I hope this project doesn't die out. A lot of people would pay for this.
Also take a look at Streetscape.gl [2] which is designed for visualizing AV data
Disclaimer: I work on Uber's data vis team but not on AVs.
[0] https://streamlit.io/docs/api.html#streamlit.deck_gl_chart [1] https://deck.gl/#/documentation/deckgl-api-reference/layers/... [2] https://avs.auto/
I haven't checked yet but a question that comes to mind is how extensible is this framework. I can easily see how I'd want to make custom widgets.
Regarding extensibility, we totally agree: over time, many people are going to want to write their own custom widgets. Which is why we're actually in the early phases of designing a plugin system for Streamlit.
So stay tuned!
You should ask for telemetry permissions _before_ the process starts up (as you do for email address), and keep the default as "No", instead of start to send the data transparently unless non user friendly steps are taken by the user.
How would people compare this to Observable [1]? 1. Javascript vs. Python 2. Client-only vs. server-required?
Does the market already give advantage to Python and server-required because the data sets are too large and live on the server, and the users (data scientists) prefer Python and the existing libraries there?
I ended up converting my Python models to TensorFlow.js and creating an ad-hoc Vue.js app [0], but Streamlit could have been very beneficial here, especially if you can just put nginx in front of it and serve it to the masses.
More information: to prevent unexpected behavior, Streamlit tries to detect mutations in cached objects so it can alert the user if needed. However, something went wrong while performing this check.
Please file a bug... "
requests_cache caches HTML requests into one SQLite database. [1] pandas-datareader can cache external data requests with requests-cache. [2]
dask.cache can do opportunistic caching (of 2GB of data). [3]
How does streamlit compare to jupyter voila dashboards (with widgets and callbacks)? They just launched a new separate github org for the project. [4] There's a gallery of voila dashboard examples. [5]
> Voila serves live Jupyter notebooks including Jupyter interactive widgets.
> Unlike the usual HTML-converted notebooks, each user connecting to the Voila tornado application gets a dedicated Jupyter kernel which can execute the callbacks to changes in Jupyter interactive widgets.
> - By default, voila disallows execute requests from the front-end, preventing execution of arbitrary code.
[1] https://github.com/reclosedev/requests-cache
[2] https://pandas-datareader.readthedocs.io/en/latest/cache.htm...

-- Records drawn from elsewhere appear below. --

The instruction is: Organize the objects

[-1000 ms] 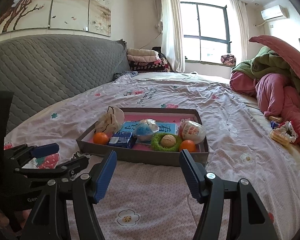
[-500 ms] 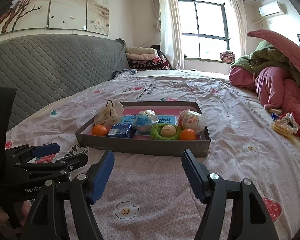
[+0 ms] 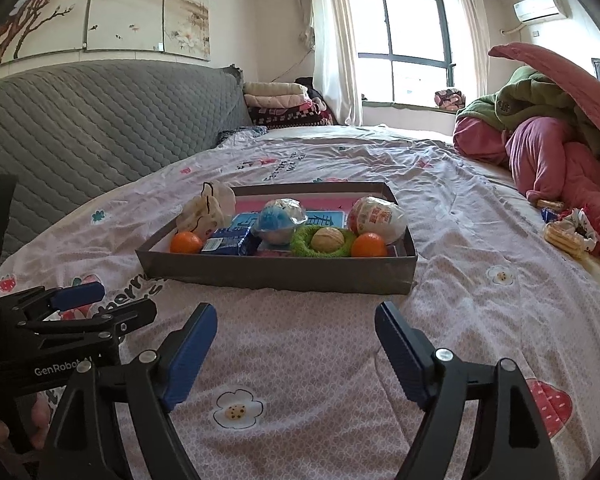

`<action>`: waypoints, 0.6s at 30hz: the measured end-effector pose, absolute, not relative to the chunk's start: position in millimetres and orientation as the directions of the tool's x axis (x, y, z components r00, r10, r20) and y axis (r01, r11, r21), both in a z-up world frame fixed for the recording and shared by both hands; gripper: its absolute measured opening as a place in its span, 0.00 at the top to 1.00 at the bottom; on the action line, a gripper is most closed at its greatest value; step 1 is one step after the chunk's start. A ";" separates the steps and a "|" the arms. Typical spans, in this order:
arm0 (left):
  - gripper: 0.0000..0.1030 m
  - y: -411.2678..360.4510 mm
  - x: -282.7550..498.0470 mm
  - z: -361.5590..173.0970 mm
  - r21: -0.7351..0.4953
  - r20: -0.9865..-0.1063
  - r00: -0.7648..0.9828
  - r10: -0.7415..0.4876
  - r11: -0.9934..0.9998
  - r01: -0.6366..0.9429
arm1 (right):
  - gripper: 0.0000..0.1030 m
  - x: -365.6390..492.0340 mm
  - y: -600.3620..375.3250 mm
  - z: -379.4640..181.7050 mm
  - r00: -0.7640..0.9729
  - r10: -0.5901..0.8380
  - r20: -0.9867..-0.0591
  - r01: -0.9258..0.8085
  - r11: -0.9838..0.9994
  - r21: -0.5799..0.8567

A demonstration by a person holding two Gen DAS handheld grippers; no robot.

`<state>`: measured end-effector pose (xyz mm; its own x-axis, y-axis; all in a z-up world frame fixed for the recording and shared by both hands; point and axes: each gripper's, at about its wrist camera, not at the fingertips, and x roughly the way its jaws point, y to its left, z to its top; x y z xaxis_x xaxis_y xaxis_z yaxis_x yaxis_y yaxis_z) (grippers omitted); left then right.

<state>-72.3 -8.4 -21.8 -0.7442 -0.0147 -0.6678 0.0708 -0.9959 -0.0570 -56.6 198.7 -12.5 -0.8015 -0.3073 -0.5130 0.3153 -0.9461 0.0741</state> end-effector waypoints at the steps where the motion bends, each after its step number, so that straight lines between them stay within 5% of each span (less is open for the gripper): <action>1: 0.24 -8.6 -71.8 -22.0 -0.056 -0.666 -0.746 -0.017 -0.996 0.073 | 0.22 -56.1 198.5 -12.8 -0.802 -0.307 -0.513 0.316 -0.946 0.073; 18: 0.24 -9.8 -70.9 -32.3 -0.052 -0.696 -0.718 -0.030 -0.994 0.092 | 0.22 -53.4 195.9 -20.4 -0.790 -0.302 -0.533 0.322 -0.945 0.059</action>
<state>-70.9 -9.8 -32.3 -0.7178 -0.0305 -0.6956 0.0923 -0.9944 -0.0517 -53.4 195.9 -20.4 -0.7901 -0.3022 -0.5333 0.3219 -0.9450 0.0587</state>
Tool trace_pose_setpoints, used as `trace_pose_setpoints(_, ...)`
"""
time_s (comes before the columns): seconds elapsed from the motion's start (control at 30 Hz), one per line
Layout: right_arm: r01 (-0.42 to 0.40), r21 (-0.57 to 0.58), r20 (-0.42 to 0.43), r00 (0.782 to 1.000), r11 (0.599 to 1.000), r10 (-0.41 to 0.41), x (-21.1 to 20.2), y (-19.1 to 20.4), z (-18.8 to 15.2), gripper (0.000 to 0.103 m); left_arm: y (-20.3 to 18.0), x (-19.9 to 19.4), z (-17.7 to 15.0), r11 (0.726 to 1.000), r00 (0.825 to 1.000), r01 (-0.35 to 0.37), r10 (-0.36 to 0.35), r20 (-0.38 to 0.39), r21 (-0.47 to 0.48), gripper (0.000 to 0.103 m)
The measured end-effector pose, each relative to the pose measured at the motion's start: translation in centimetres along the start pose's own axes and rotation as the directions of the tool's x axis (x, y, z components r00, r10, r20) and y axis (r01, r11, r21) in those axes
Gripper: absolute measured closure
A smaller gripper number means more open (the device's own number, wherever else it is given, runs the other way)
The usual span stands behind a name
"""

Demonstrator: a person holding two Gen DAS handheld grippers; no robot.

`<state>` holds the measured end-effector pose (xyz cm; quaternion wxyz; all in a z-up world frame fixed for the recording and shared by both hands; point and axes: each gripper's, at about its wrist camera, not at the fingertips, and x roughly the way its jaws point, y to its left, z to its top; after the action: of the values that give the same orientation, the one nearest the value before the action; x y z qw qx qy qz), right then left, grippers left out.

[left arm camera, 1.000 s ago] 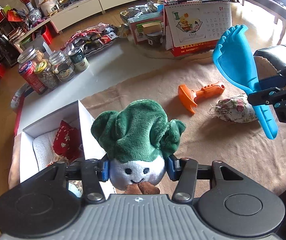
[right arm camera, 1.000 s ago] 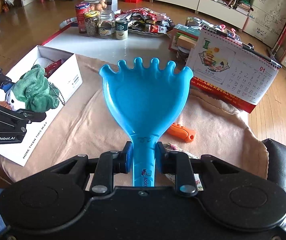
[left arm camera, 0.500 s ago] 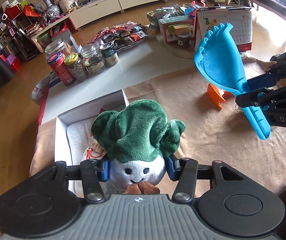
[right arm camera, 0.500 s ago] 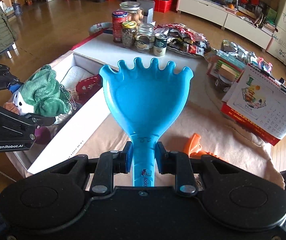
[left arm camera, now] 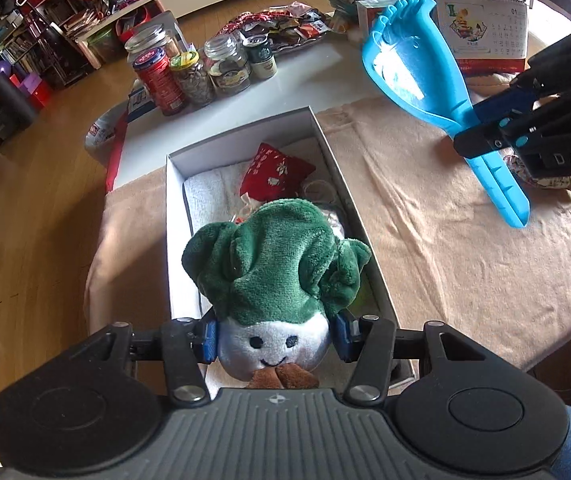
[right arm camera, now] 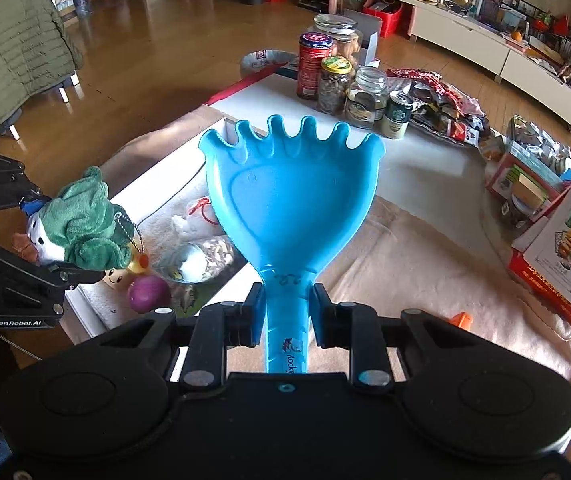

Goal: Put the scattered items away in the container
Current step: 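Carry the green plush and blue rake over the white box, then open the right tool to drop the blue rake into the box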

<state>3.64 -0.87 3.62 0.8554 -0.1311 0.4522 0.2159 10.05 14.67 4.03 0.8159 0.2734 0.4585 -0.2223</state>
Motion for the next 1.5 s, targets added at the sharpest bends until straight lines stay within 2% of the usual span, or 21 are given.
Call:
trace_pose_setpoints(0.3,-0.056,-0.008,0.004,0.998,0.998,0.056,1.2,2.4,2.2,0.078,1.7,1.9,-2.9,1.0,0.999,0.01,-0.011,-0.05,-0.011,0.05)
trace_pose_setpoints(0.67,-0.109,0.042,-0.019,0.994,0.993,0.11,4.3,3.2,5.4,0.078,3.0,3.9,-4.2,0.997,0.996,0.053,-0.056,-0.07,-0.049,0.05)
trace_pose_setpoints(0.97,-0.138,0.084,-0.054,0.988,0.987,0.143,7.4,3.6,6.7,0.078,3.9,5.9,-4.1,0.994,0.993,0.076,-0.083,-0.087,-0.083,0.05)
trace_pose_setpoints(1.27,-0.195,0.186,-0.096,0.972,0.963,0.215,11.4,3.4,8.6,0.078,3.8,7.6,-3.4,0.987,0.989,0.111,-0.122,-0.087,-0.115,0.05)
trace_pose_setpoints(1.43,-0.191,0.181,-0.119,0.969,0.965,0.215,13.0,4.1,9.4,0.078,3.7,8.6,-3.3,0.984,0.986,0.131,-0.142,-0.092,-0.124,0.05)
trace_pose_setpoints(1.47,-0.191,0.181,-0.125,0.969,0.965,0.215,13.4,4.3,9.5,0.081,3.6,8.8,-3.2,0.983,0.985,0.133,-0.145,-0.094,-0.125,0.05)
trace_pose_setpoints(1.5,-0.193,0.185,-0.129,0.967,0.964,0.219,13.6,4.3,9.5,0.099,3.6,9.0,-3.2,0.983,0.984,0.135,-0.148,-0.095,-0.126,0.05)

[3] https://docs.dask.org/en/latest/caching.html
[4] https://github.com/voila-dashboards/voila
[5] https://blog.jupyter.org/a-gallery-of-voil%C3%A0-examples-a2...
Acess control and resource exhaustion are challenges with building any {Flask, framework_x,} app [from Jupyter notebooks]. First it's "HTTP Digest authentication should be enough for now"; then it's "let's use SSO and LDAP" (and review every release); then it's "why is it so sloww?". JupyterHub has authentication backends, spawners, and per-user-container/vm resource limits.
> Each user on your JupyterHub gets a slice of memory and CPU to use. There are two ways to specify how much users get to use: resource guarantees and resource limits. [6]
[6] https://zero-to-jupyterhub.readthedocs.io/en/latest/user-res...
Some notes re: voila and JupyterHub:
> The reason for having a single instance running voila only is to allow non JupyterHub users to have access to the dashboards. So without going through the Hub auth flow.
> What are the requirements in your case? Voila can be installed in the single user Docker image, so that each user can also use it on their own server (as a server extension for example). [7]
Can we use asyncio to update multiple charts simultaneously / at arbitrary intervals?
Wouldn't it be better if Jupyter absorbed this API for its dashboards?